His analysis and insight have appeared in The Economist, The Wall Street Journal, Bloomberg News, Reuters, The Guardian, the BBC and all of Canada's major media outlets. He is the pollster of record for The Globe and Mail, and CTV News. He is a regular contributor to The Globe and Mail with his monthly column, "Data Dive", and has a weekly segment on CTV News Channel, "Nanos on the Numbers", which profiles the latest political, social, and business trends.

Nanos founded Nanos Research while an undergraduate student at Queen's University. Since that time, he has built a reputation for polling reliability and insight. He conducted all the research for Staples Business Depot in Canada as it expanded from 19 to 225 stores. He is a regular expert for Bell Media on telecommunications regulatory issues before the Canadian Radio-television and Telecommunications Commission and has conducted numerous due diligence research projects for KPMG's Mergers and Acquisition practice. Nik has also been an expert for reputation and trademark litigations for clients such as Staples, Adidas, PepsiCo, Heineken, Bodum, and IMAX.

Nanos has been named one of the Top 100 most influential people in government and politics in Canada in 2021 by The Hill Times and is a regular public speaker at conferences.

His research focuses on the application of supervised and unsupervised machine learning algorithms and the integration of large-scale behavioural and sentiment datasets.

He is the author of The Age of Voter Rage, which explores populist politics and how small swings in voter sentiment and computational propaganda influence democratic outcomes in the United States, Canada, the UK, and France. Nanos was also a contributing writer for the book Tactical Reading: A Snappy Guide to the Snap Election 2017, which explores the landscape in the 2017 United Kingdom general election.

On June 20, 2025, Carleton University installed Nanos as its 13th Chancellor, effective July 1st of the same year.

==Service and philanthropy==
Nanos was the 2006–2007 National President of the Marketing Research and Intelligence Association (MRIA).

During his tenure as National President, he presided over the launch of the Charter of Respondent Rights, the renewal of the marketing research industry's professional designation, and a review of the standards regulating market and public opinion research in Canada.

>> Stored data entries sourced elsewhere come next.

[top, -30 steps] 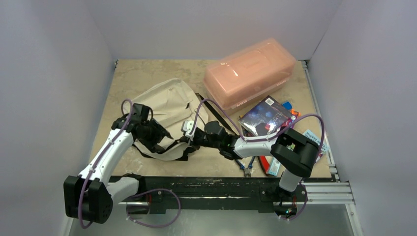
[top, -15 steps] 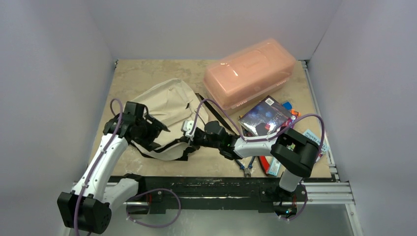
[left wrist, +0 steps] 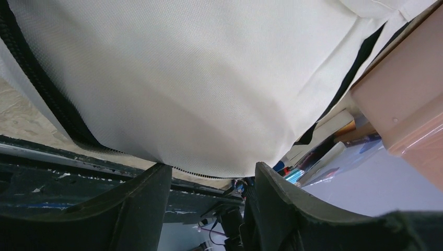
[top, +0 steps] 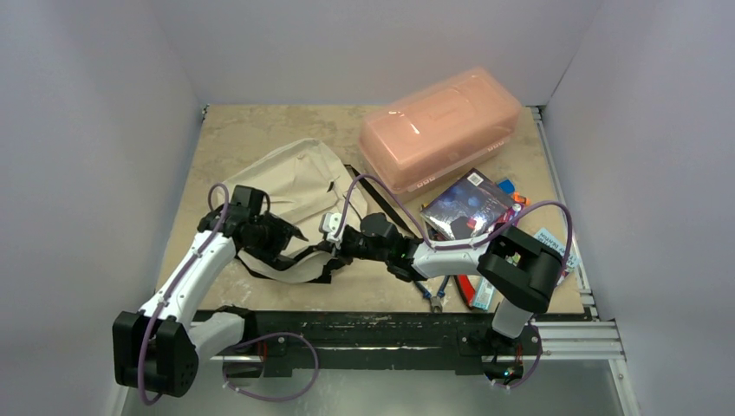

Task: Pack the student bag
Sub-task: Unzip the student bag at the center of the board.

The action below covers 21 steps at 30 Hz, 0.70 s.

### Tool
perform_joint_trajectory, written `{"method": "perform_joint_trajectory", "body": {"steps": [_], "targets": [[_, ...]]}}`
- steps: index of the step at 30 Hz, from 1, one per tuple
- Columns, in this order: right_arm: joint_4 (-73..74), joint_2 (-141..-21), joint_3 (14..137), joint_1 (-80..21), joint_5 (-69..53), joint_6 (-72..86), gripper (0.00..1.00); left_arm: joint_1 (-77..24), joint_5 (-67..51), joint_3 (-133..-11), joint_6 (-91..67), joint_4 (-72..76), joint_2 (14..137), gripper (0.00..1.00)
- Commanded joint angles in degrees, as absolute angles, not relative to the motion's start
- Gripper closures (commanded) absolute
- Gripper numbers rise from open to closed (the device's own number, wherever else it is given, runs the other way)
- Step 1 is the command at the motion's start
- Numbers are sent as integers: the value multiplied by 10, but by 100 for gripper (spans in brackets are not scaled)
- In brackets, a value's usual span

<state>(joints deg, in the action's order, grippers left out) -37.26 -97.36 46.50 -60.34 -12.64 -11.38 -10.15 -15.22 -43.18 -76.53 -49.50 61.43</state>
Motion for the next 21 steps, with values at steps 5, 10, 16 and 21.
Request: {"method": "perform_joint_trajectory", "body": {"steps": [5, 10, 16, 21], "targets": [[-383, -941, 486, -612, -132, -127, 100, -100, -132, -411, -769, -442, 633, 40], [-374, -938, 485, -616, -125, -134, 100, -99, -122, -409, -741, -418, 641, 64], [-384, -928, 465, -616, -101, -131, 100, -92, -67, -420, -697, -436, 613, 100], [-388, -901, 434, -616, -58, -122, 100, -73, 20, -441, -650, -490, 578, 100]]}}
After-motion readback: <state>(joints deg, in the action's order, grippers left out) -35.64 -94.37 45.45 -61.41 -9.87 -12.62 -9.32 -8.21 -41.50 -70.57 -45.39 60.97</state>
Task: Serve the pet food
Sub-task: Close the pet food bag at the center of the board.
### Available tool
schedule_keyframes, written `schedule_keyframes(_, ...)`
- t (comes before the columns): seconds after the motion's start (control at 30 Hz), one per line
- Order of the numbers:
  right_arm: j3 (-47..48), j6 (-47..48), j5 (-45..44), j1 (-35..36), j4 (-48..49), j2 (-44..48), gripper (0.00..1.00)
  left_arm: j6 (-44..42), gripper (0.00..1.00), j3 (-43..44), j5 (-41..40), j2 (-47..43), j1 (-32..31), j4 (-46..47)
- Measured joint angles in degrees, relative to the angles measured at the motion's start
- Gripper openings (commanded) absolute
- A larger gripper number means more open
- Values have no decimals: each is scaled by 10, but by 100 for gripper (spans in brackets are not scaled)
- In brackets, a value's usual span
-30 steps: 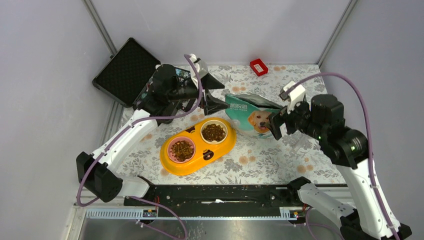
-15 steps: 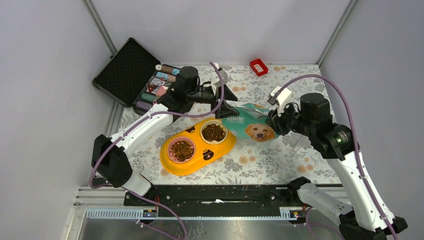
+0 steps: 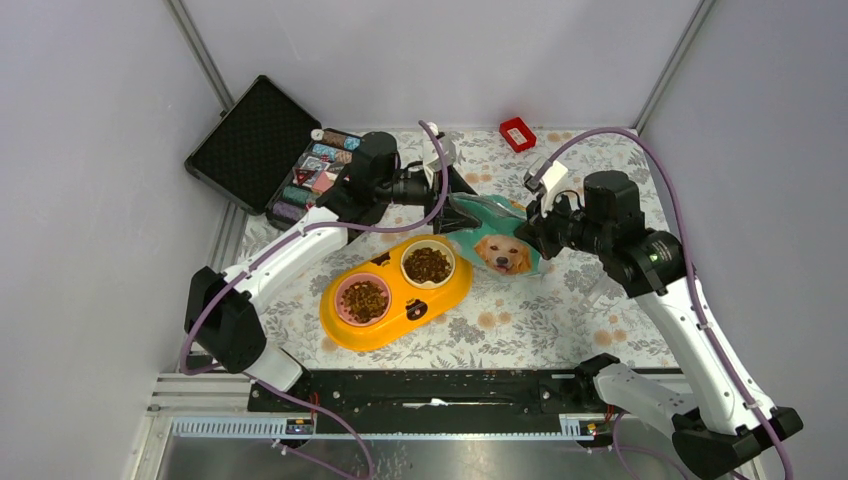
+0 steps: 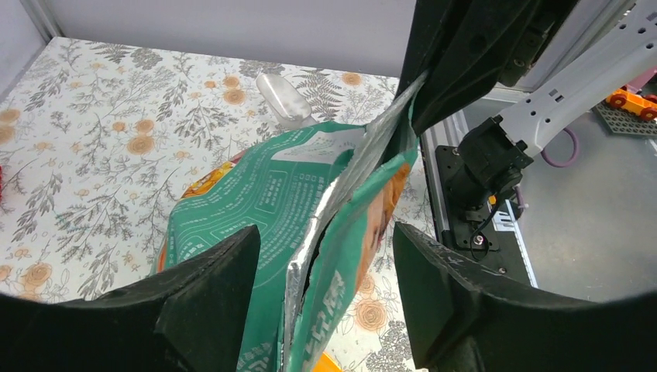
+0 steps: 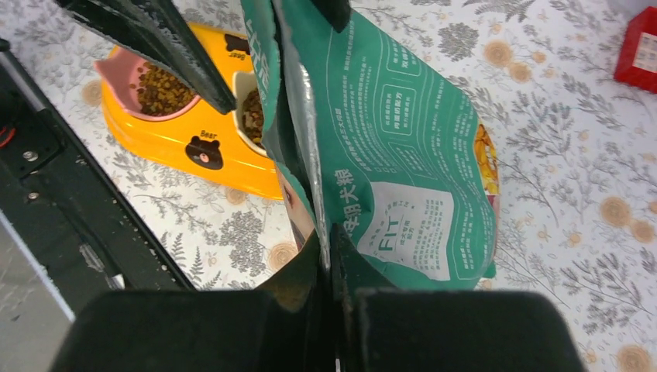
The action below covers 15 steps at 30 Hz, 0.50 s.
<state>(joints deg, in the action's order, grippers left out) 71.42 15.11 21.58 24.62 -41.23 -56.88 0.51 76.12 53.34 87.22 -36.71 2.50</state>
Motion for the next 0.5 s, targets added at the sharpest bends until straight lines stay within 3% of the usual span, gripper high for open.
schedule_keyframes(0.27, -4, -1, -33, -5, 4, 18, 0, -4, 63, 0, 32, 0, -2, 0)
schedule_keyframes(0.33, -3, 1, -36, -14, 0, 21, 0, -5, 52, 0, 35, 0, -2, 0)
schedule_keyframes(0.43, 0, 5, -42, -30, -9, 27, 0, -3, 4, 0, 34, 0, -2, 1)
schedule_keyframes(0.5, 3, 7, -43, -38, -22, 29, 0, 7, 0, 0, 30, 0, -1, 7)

He served as the chair of the Board of Governors of Carleton University between 2018 and 2020, and presided over the installation of Chancellor Yaprak Baltacioğlu and President Benoit-Antoine Bacon.

Nanos was also appointed as an Honorary Captain in the Royal Canadian Navy.

With an interest in advancing and supporting journalism, Nanos led the creation of the G. Stuart Adam Award in Journalism, which gives outstanding Master of Journalism students at Carleton the means to go out into the field, across Canada or abroad, to produce their capstone Master's Research Project. Nanos also established the Commander of the Royal Canadian Navy Scholarship, which is awarded annually to an outstanding graduate student enrolled at the Norman Paterson School of International Affairs specializing in Security and Defense Studies, with a focus on the Royal Canadian Navy and/or the Canadian Armed Forces. He also created the Indigenous Enriched Support Program School Mentorship Fund at Carleton University. He is a regular supporter through research of the Canadian Journalists for Free Expression, which works to defend and protect the right to free expression in Canada and around the world. Nanos is a past Chair of the Government of Ontario's Constable Joe Macdonald Public Safety Officers Survivors' Scholarship Fund, which assists the families of police and public safety officers killed in the line of duty with the costs of post-secondary education.

Nanos has served as the 69th President of the Rideau Club of Canada.

Nanos currently serves on the Board of The Hellenic Initiative Canada, a registered charity which funds programs in Greece that secure food for children and provide access to health care for all.

He is a member of the Canadian Order of the American Hellenic Educational Progressive Association.

He was appointed as a Member of the Order of Canada in 2023, "[f]or his committed leadership in the market research and public opinion industry."